In a conference call related to the sale, VF CEO Mackey McDonald noted, "While the intimates team has a well-designed plan to improve margins, we believe the investments required to get there would be better deployed toward the growth opportunities in our jeanswear, outdoor, and sportswear businesses." He also said that "while we will continue to pursue acquisitions aggressively, we expect the majority of our growth will come from exploiting opportunities in our existing businesses."

McDonald predicted that the sale would cost VF about $45 million for 2006 and would result in a lowering of per-share earnings guidance for the year, from the previous $5.05 to a new range of $4.70 to $4.72. Further, projections for 2007 revenue growth now appear to translate to earnings per share of about $5.20 for the company, or about 6% below the $5.55 that analysts apparently had been anticipating.
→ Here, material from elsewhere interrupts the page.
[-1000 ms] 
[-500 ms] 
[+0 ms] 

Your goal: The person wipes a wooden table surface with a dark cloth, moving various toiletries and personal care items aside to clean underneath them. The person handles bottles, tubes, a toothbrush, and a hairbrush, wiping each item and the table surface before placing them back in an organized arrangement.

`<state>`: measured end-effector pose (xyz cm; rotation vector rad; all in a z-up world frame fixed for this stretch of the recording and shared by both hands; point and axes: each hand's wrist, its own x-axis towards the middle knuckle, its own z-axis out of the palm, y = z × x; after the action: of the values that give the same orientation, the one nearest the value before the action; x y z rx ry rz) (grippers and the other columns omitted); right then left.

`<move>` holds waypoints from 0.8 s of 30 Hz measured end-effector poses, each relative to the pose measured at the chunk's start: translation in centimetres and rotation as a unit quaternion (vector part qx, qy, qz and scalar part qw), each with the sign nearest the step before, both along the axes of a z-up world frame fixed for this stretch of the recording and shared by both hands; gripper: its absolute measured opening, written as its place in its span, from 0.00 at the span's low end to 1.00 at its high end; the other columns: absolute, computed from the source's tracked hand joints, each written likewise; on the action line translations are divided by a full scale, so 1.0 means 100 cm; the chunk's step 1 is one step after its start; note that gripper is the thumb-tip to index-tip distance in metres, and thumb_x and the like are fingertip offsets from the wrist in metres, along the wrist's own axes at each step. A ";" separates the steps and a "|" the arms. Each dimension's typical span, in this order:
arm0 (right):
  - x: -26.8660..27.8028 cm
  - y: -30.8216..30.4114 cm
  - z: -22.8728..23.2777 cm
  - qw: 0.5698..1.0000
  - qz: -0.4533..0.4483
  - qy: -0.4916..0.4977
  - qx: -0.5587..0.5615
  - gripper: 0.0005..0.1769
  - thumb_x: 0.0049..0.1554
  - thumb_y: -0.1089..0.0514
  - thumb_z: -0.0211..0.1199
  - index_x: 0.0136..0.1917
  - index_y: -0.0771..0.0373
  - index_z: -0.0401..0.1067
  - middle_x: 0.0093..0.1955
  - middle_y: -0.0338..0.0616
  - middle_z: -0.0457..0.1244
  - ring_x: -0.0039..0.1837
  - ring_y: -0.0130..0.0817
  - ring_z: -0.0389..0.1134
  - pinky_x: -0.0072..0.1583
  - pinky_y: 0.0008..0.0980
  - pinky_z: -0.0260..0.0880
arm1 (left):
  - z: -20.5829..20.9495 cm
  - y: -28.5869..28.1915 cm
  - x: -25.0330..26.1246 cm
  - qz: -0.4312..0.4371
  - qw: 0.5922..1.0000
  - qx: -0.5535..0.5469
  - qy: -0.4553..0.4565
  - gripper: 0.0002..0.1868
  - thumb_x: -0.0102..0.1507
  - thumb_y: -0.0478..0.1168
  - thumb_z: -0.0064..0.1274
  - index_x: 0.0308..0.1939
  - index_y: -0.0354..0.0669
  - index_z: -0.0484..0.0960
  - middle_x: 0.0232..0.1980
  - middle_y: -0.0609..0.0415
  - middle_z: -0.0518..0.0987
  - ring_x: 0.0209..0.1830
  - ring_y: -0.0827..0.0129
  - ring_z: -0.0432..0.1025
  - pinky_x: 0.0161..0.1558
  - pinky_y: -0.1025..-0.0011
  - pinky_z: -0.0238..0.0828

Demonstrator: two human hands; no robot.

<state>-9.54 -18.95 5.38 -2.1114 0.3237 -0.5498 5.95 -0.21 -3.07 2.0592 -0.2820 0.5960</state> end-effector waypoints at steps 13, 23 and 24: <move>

My take on the sale is that, once the short-term negative effects on the company's finances have faded, it likely will be positive for VF, in that it will permit the company's management to concentrate its efforts on its array of well-known and more profitable brands in other areas. VF operates in a highly competitive area; it goes head-to-head with such companies as Hanesbrands (NYSE:HBI), Warnaco Group (NASDAQ:WRNC), American Eagle Outfitters (NASDAQ:AEOS), privately held Levi Strauss, and, to a somewhat lesser extent, Jones Apparel Group (NYSE:JNY).

And so what looks like a solid move for VF also must stand the test of time. In the meantime, Foolish investors probably should hold onto their wallets -- and avert their gazes -- while the company sheds its intimate-apparel connection and moves to strengthen its other solid brands.

For additional Foolishness:

VF is a Motley Fool Income Investor recommendation. To see what other great dividend-paying companies we've selected, take a free 30-day trial to the service today.

American Eagle Outfitters is a Stock Advisor selection, and Berkshire Hathaway is an Inside Value pick.

Fool contributor David Lee Smith has been known to don several of VF's brands, although not all at once. He does not own shares in any company mentioned, and he welcomes your questions and comments. The Fool's disclosure policy sees London, it sees France ...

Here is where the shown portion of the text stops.